Slice and chop the scallion, onion or leek stems finely. With a paper towel, pat the stew meat chunks dry and cut meat into bite sized pieces. Place GF flour in a zip lock plastic bag. Add the meat, close it up and shake until meat is coated with flour.
Take out a heavy dutch oven and over medium high heat, heat the 1/4 cup oil in the pot. Add the sliced garlic cloves and stir them around in the oil until the cloves take on some color and have permeated the oil with flavor. Remove the garlic cloves.
Brown the meat in batches, adding a bit more oil, if needed, to allow the meat to brown well. Take out the meat as it browns and reserve in a separate bowl. Add the sliced green onion stems and stir them around until they soften and become translucent.

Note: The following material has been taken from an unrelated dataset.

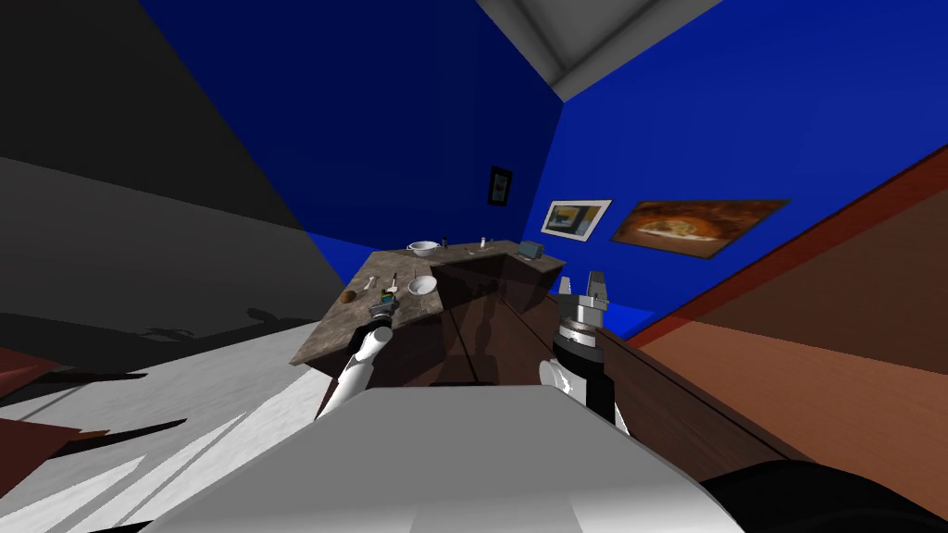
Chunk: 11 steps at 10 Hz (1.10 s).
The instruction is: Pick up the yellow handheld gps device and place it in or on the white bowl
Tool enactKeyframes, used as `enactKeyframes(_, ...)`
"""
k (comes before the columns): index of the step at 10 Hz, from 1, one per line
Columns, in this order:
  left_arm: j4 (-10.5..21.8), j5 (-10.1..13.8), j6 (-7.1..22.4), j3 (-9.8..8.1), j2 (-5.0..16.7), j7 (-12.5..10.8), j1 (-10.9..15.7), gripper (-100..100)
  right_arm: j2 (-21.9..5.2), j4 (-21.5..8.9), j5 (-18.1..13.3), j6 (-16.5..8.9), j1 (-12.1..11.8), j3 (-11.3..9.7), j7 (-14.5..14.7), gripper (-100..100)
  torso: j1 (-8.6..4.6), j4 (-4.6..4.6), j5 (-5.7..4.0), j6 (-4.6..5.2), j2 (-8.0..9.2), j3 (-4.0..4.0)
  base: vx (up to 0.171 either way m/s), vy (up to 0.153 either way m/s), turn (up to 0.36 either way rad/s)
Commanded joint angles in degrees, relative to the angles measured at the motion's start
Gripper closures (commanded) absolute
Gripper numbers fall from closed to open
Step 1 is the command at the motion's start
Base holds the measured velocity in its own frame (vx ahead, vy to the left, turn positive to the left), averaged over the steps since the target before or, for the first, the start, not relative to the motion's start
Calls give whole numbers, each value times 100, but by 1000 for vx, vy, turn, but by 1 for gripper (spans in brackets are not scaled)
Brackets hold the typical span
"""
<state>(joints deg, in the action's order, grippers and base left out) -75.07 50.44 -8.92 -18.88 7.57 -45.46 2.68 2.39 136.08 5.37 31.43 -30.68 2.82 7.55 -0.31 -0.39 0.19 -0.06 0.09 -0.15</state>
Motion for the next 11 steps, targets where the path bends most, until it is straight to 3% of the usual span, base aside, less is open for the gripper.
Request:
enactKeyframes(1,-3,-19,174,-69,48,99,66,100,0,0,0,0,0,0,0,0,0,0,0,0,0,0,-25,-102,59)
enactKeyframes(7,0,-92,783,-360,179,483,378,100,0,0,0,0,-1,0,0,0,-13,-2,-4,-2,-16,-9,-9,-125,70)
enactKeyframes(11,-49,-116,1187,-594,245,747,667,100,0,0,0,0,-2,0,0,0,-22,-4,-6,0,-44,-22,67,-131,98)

Add the chopped mushrooms and stir them around until they darken and combine well with the onion stems.
Add the cup of wine and bring to a boil. Stir the pot well to make sure all the browned bits loosen and combine with the liquid in the pan.
Add the browned meat, the chopped herbs, salt, pepper. Stir in the chicken stock. Bring to a boil, stir well. Add 2 tbsp of butter and stir well. Turn off the heat. Cover the pot and place in a 350 degree oven for 1 hour or until the meat is tender. OR place the stew in a crock pot and cook on low for 4 to 5 hours or until the veal is very tender.
In the meantime, put 4 quarts of water in a pasta pot and bring to a boil. Throw in some salt and add the noodles. Boil them for 4 to 7 minutes. Drain them in a colander in the sink. Add them back into the pot and add in the 2 tbsp of butter stirring the noodles until all are coated. Keep the lid on the pot to keep them warm until the stew is ready.
Serve the stew on a bed of buttered noodles, accompanied by a cidery cabbage slaw.